# TASK TO CARRY OUT
From the line holding "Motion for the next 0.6" to the final line below, restate each line word for word and add nothing.

Segment Start: ENTRIES PROVIDED

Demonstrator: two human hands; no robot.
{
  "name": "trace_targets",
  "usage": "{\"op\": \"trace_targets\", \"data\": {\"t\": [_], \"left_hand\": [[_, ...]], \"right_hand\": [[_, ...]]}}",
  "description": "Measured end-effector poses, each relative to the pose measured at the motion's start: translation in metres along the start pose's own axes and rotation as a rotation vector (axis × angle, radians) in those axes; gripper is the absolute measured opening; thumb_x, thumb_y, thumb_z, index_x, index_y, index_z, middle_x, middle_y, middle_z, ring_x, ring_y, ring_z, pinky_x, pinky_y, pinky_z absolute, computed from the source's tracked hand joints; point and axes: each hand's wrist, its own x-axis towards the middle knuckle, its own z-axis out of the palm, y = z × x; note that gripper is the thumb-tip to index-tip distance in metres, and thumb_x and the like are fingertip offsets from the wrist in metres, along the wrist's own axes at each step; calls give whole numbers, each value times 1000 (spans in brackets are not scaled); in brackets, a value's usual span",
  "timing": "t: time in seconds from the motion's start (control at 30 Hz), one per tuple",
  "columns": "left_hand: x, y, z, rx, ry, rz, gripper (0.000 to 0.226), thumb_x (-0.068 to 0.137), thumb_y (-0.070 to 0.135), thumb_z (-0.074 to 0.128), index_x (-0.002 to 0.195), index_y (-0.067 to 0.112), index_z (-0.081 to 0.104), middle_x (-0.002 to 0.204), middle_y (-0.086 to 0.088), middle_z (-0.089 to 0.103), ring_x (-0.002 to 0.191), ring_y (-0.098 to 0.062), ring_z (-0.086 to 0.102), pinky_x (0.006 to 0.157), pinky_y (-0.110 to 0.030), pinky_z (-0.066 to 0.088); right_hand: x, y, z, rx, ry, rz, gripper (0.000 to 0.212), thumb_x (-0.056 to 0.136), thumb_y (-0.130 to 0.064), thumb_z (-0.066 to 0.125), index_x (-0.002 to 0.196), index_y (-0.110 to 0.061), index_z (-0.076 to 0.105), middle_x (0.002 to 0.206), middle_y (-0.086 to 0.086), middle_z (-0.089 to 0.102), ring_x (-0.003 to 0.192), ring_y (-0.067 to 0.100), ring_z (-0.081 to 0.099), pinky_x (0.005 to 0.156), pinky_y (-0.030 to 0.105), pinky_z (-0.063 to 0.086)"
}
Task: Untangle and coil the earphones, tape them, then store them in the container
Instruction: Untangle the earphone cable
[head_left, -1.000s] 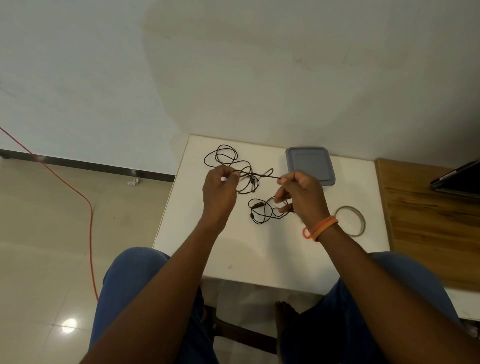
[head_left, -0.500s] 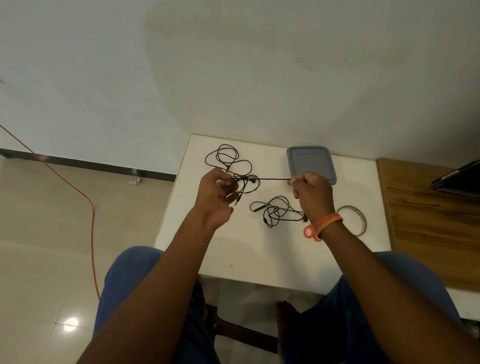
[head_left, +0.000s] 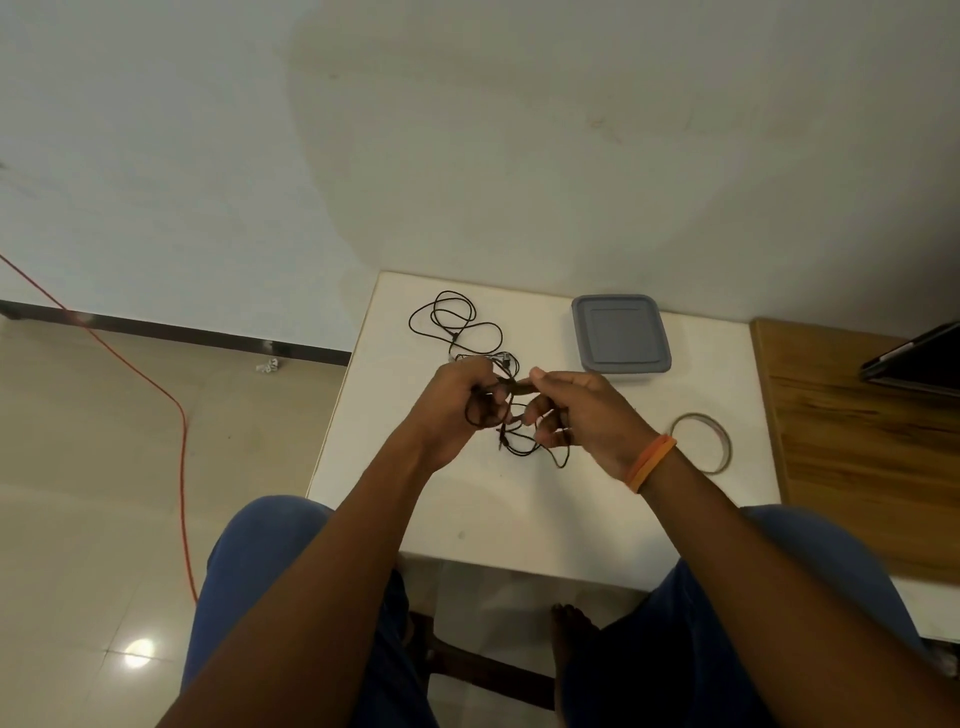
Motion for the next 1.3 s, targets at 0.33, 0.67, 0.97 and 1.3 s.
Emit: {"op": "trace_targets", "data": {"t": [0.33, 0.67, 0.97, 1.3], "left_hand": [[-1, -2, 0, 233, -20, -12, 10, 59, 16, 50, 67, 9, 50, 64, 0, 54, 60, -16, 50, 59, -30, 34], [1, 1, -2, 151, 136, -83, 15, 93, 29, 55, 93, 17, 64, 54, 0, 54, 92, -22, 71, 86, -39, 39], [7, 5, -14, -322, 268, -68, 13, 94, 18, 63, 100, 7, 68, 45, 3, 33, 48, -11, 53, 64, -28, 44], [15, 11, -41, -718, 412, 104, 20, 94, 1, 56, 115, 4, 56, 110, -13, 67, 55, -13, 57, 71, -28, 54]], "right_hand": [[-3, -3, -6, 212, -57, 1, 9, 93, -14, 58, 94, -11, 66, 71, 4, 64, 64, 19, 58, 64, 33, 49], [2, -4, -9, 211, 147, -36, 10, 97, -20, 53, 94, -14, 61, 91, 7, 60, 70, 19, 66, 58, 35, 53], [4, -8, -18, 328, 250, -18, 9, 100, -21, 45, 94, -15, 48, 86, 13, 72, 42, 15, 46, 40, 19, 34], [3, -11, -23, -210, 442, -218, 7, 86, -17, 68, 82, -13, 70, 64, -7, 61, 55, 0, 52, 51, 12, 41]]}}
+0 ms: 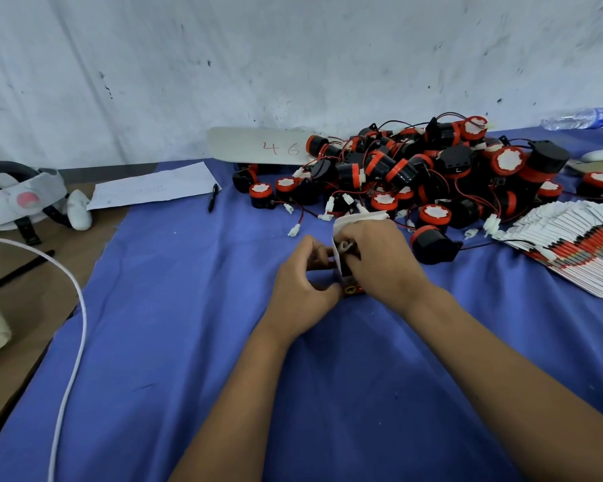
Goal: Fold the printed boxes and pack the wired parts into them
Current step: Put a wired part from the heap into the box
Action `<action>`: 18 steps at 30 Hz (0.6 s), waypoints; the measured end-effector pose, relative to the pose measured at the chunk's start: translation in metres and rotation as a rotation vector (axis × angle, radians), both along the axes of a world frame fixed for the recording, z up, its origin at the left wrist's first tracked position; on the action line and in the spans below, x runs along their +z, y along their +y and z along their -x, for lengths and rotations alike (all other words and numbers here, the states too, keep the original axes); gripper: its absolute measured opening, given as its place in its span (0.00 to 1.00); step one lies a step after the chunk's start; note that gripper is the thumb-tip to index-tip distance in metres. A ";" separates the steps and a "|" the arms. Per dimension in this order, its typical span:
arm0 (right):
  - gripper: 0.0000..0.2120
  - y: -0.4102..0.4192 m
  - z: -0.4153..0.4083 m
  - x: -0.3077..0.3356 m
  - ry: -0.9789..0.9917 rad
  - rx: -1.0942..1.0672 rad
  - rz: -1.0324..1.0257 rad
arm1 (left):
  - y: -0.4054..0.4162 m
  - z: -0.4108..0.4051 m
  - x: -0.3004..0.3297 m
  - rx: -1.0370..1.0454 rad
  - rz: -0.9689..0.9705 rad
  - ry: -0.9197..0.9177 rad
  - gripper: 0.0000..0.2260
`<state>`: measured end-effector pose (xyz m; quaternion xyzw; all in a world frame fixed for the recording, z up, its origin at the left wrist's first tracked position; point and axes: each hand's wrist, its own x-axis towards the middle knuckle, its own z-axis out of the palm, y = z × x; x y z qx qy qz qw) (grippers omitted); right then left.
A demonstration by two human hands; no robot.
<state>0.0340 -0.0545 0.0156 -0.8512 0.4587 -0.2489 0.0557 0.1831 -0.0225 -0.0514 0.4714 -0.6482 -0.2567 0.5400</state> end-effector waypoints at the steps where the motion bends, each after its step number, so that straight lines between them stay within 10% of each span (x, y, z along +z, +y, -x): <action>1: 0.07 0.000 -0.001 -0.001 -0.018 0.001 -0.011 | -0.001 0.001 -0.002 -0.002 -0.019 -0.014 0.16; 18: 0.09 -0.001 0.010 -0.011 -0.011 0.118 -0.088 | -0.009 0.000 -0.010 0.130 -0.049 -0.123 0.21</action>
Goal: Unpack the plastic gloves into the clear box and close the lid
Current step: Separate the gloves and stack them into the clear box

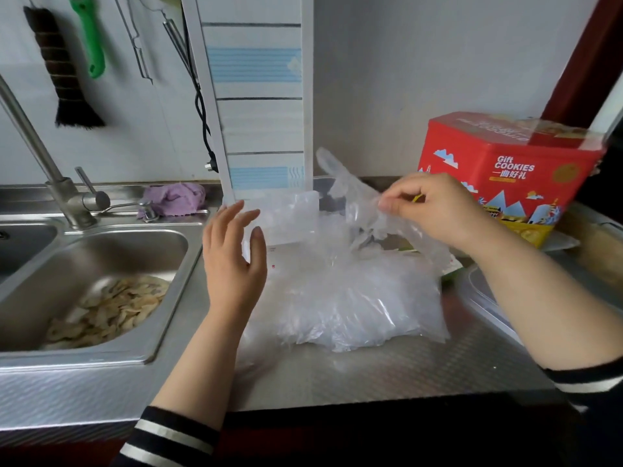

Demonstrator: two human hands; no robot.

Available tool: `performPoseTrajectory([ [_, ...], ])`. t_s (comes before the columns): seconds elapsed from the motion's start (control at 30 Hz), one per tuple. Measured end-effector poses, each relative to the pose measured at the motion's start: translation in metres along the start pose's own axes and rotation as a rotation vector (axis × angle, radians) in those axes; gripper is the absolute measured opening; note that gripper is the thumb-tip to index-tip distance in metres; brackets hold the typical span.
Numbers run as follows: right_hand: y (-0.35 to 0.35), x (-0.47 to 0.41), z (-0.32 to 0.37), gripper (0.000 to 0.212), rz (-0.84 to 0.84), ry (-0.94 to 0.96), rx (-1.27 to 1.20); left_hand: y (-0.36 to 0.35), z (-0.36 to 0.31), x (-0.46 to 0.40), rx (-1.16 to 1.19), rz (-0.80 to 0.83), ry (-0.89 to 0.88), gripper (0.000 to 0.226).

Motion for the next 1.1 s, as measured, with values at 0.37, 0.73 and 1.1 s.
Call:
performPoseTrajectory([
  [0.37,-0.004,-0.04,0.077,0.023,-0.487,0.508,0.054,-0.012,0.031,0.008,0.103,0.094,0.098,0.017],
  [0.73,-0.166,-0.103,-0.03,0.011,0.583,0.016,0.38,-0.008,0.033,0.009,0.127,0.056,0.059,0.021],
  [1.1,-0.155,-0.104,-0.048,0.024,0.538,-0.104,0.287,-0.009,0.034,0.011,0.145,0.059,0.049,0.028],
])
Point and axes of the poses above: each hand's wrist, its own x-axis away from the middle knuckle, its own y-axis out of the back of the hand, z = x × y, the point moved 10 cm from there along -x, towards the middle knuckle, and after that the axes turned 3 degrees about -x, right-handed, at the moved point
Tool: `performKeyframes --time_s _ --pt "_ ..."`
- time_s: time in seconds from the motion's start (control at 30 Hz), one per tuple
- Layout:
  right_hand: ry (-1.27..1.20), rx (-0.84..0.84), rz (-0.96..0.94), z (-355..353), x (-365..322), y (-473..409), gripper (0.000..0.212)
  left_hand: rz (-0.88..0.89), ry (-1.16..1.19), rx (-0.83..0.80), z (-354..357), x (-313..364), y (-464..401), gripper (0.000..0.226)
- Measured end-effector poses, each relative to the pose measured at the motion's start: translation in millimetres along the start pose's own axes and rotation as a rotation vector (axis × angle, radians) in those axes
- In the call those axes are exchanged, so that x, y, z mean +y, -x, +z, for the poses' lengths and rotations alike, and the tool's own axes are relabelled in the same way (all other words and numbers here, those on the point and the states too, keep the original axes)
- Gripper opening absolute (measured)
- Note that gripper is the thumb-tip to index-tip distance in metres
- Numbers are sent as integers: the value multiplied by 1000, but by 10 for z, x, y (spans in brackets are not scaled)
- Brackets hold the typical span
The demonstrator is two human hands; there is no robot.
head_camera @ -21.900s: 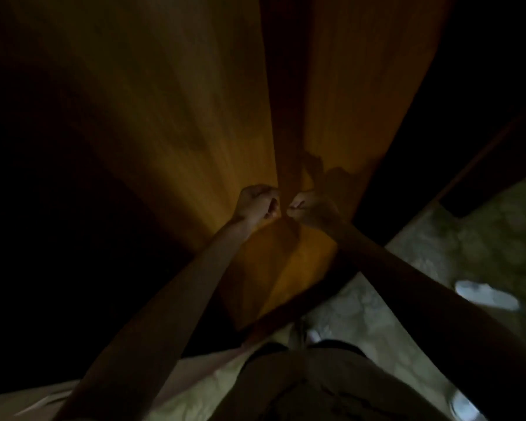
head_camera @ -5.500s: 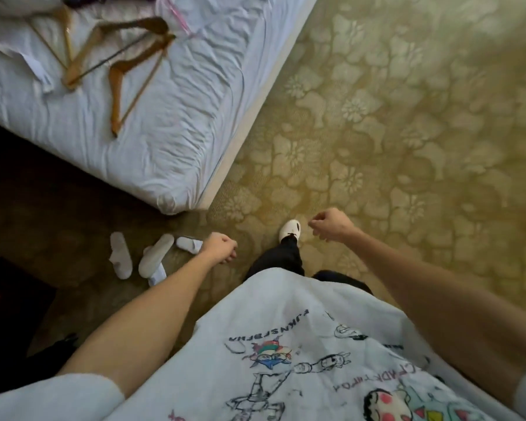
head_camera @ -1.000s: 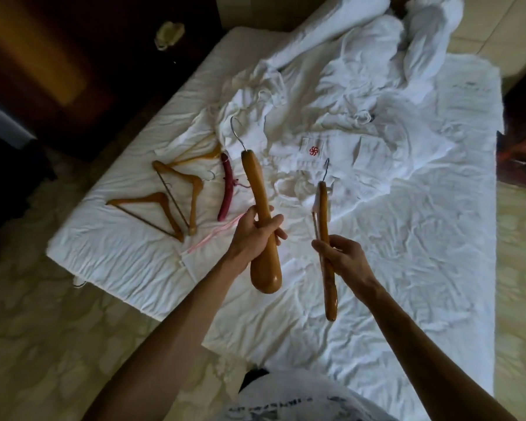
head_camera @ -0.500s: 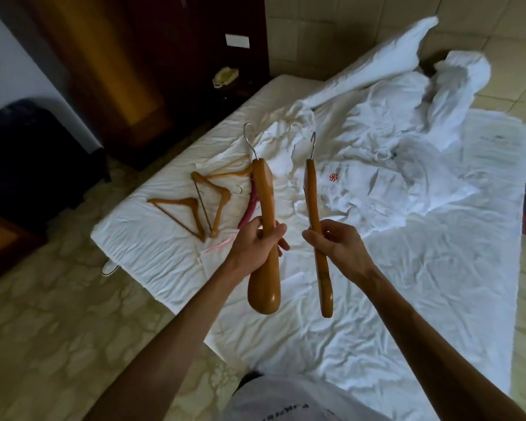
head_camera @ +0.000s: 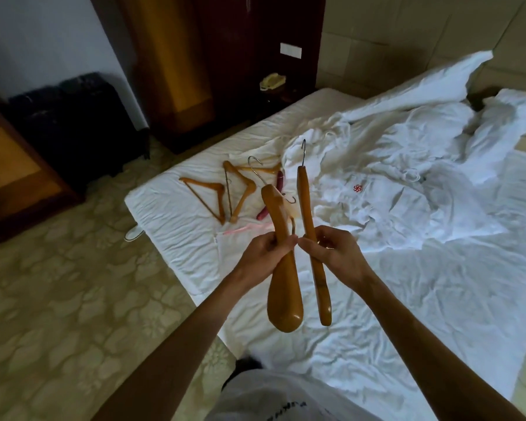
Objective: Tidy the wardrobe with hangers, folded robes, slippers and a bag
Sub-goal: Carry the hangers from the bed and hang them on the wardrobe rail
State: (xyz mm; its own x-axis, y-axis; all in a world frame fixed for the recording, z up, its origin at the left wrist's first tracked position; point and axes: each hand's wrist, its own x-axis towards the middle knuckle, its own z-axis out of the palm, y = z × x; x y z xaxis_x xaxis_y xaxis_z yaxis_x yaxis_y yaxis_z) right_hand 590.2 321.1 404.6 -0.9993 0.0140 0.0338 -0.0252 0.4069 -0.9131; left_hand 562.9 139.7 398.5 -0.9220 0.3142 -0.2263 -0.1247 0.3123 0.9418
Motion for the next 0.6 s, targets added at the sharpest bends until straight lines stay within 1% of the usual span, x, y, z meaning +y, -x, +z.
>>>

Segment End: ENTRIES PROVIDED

# TASK OUTPUT
Motion for the next 0.6 s, targets added at the sharpest bends until straight lines stay within 1% of the usual span, x, y, z meaning +y, -x, +z.
>>>

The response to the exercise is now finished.